Jump to: navigation, search

On this page we list the GEOS-Chem bugs that users have recently encountered, and how to fix them.

ISORROPIA and RPMARES

11-Apr-2008

Please see the discussion about the bugs & fixes for ISORROPIA and RPMARES on the Code Developer's Forum for Aerosol Thermodynamical Equilibrium.

NaN's in SMVGEAR

05-Jul-2007

From Lok Lamsal (lok.lamsal@fizz.phys.dal.ca)

I ran into a problem while running GEOS-4, version v7-04-09, at 2x2.5. The simulation stops on 15th July 2006 with different error messages on two of our machines tuque and beret.
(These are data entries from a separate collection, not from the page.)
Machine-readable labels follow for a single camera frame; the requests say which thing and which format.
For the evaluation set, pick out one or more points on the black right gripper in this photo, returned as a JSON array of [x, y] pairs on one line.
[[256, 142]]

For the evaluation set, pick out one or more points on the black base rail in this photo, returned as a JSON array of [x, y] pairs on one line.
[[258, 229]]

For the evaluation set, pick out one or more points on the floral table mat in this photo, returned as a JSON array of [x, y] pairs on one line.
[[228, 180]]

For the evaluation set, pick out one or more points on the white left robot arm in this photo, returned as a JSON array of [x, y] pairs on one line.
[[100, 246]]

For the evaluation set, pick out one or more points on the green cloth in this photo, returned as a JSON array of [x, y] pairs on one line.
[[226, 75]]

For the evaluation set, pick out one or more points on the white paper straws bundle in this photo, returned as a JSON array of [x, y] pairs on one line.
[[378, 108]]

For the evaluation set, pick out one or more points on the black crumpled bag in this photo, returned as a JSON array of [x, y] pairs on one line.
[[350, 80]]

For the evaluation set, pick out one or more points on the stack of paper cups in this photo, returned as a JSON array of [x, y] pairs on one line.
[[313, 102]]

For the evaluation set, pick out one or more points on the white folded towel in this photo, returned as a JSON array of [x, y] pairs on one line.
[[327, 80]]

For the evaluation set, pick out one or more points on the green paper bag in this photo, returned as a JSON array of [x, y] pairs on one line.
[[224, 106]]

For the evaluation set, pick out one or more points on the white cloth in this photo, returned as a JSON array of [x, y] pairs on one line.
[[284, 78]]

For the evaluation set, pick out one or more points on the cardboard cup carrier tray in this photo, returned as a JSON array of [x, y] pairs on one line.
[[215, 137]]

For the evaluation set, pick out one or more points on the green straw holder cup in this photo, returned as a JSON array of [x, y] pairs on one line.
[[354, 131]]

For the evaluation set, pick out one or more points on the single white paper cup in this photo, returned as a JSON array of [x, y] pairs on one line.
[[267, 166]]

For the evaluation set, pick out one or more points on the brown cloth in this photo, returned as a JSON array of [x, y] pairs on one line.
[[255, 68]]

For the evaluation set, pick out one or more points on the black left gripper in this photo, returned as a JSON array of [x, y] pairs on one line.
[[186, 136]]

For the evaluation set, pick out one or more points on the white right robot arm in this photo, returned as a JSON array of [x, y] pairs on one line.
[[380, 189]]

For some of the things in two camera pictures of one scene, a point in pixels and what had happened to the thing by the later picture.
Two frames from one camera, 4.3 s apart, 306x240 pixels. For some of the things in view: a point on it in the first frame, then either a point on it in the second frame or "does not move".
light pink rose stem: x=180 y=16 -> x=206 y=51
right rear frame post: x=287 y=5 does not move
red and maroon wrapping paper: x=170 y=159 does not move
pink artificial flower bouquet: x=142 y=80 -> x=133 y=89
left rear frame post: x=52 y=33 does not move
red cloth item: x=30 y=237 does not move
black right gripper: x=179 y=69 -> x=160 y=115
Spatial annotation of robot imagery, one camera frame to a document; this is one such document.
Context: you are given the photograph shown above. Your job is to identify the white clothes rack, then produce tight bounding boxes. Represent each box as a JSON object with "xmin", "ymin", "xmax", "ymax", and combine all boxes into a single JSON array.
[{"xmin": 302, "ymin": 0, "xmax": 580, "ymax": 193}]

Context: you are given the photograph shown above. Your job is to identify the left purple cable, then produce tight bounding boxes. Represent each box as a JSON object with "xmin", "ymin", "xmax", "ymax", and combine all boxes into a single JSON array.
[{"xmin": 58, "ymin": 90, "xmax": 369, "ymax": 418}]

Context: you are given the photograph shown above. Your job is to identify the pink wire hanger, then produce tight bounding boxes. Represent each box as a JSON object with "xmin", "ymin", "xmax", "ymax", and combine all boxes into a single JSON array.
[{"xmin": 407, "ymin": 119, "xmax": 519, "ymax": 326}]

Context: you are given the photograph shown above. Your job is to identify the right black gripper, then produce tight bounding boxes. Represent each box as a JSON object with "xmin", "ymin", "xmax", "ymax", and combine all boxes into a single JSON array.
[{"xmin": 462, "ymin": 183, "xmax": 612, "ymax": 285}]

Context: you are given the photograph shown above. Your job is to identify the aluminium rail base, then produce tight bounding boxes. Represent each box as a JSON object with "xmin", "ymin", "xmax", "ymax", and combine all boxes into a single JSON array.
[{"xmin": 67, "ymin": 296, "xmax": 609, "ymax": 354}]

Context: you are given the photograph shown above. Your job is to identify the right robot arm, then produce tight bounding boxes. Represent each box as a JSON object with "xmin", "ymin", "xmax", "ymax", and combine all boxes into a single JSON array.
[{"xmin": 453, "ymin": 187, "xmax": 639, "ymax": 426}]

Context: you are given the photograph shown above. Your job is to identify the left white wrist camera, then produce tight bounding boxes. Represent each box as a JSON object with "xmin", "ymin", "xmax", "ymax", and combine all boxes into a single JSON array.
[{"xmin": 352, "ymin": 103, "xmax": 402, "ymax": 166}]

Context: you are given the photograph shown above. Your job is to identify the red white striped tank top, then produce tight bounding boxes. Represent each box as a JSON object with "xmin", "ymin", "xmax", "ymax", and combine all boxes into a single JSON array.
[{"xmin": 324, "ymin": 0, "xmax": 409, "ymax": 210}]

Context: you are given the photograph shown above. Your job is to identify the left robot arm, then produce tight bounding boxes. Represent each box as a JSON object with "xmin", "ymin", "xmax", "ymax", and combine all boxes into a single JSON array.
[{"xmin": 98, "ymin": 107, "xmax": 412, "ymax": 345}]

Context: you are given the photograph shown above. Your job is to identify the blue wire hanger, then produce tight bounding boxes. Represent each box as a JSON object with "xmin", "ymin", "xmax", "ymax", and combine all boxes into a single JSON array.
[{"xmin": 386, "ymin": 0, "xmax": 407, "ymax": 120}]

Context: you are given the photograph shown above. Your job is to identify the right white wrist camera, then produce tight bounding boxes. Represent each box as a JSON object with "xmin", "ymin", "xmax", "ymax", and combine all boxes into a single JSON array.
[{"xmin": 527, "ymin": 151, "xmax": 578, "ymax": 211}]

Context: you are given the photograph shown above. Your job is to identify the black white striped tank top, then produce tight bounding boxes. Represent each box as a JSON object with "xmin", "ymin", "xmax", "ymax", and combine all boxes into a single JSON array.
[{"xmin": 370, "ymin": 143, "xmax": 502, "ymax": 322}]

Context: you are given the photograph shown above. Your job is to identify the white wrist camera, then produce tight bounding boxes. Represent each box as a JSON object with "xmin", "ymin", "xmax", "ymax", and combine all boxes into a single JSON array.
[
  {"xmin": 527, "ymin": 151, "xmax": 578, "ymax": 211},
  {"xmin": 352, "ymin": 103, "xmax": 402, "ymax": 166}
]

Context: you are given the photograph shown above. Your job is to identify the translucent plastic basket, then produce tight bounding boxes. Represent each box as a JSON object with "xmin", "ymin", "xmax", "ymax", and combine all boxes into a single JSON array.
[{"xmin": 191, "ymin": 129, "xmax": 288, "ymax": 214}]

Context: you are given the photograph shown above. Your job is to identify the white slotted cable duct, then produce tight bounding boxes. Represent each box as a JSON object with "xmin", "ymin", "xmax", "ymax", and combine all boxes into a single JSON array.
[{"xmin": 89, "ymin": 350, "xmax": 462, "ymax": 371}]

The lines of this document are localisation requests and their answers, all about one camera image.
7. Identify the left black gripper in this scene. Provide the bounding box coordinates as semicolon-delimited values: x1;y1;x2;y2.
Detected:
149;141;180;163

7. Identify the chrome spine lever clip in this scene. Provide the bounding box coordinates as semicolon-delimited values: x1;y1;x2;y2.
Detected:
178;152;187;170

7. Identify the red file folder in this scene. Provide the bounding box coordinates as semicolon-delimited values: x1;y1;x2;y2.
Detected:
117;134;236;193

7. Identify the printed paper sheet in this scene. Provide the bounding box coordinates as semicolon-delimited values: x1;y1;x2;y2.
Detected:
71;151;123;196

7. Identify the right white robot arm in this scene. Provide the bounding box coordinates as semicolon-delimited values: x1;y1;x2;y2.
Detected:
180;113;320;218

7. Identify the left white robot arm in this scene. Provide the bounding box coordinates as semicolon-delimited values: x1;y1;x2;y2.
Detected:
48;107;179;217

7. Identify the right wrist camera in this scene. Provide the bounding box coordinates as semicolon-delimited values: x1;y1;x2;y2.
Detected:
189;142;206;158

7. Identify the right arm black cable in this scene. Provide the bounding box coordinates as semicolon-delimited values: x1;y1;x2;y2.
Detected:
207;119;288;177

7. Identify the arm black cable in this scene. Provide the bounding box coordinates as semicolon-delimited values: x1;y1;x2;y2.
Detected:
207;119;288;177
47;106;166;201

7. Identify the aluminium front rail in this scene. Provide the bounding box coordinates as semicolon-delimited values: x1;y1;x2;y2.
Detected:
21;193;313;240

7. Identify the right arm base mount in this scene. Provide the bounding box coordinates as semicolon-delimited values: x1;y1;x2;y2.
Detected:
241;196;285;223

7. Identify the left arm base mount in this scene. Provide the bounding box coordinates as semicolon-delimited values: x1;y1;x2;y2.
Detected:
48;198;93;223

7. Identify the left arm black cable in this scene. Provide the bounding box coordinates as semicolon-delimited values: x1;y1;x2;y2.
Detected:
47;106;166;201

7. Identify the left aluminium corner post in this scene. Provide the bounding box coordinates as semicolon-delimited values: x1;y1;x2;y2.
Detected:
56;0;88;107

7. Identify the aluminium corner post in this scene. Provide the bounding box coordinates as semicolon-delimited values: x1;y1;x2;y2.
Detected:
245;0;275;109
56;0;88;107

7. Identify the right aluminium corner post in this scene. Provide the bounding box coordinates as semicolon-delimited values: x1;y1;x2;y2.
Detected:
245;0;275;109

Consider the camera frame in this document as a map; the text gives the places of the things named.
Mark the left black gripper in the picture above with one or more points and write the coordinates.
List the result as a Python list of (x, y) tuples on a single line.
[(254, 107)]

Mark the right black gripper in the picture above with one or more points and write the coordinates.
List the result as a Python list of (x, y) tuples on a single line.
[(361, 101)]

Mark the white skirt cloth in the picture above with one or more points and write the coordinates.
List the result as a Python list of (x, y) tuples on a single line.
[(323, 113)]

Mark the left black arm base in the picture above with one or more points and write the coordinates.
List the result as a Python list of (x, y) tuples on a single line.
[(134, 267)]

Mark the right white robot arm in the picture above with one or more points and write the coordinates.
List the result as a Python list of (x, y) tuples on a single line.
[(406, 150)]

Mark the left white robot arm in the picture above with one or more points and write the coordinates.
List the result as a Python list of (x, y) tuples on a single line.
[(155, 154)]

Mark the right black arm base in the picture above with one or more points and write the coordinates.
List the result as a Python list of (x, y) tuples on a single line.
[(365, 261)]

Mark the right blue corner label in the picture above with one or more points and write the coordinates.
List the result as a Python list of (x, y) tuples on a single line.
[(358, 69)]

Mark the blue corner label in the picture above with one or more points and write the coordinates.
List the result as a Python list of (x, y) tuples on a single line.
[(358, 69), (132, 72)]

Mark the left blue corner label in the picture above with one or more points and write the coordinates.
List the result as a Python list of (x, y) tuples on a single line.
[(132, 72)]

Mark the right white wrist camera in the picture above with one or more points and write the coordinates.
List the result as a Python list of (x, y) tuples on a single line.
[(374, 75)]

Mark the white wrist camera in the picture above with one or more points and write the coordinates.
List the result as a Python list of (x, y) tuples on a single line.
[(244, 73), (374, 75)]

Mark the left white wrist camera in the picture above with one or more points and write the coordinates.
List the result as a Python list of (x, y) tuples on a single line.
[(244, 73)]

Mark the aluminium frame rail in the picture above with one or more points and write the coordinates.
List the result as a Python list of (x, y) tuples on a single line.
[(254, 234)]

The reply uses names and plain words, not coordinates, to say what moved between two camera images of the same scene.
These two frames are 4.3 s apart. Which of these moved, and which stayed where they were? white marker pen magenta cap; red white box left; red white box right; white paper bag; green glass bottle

One of the error messages on tuque is like this:

  sum of rrate =  Infinity
  SMVGEAR: CNEW is NaN!
  Species index :            1
  Grid Box      :          121          15           1
  STOP in smvgear.f!
      - CLEANUP: deallocating arrays now...
 forrtl: severe (174): SIGSEGV, segmentation fault occurred

And on beret the message is like this:

      - CLEANUP: deallocating arrays now...
  forrtl: severe (174): SIGSEGV, segmentation fault occurred
  Image              PC                Routine            Line
  Source
  geos_4_nv          400000000059EA10  Unknown               Unknown
  Unknown
  libguide.so        200000000039C1A0  Unknown               Unknown
  Unknown
  etc.

The message which is repeated in either case is like this:

  SMVGEAR: DELT= 9.96E-16 TOO LOW DEC YFAC. KBLK, KTLOOP, NCS, TIME, TIMREMAIN, YFAC, EPS =

Could you suggest me what the problem could be? Just to inform you: while trying to figure out the problem, I noticed from Bastien that he did not have problem on that day with version v7-04-10, which stopped on September 13 2006.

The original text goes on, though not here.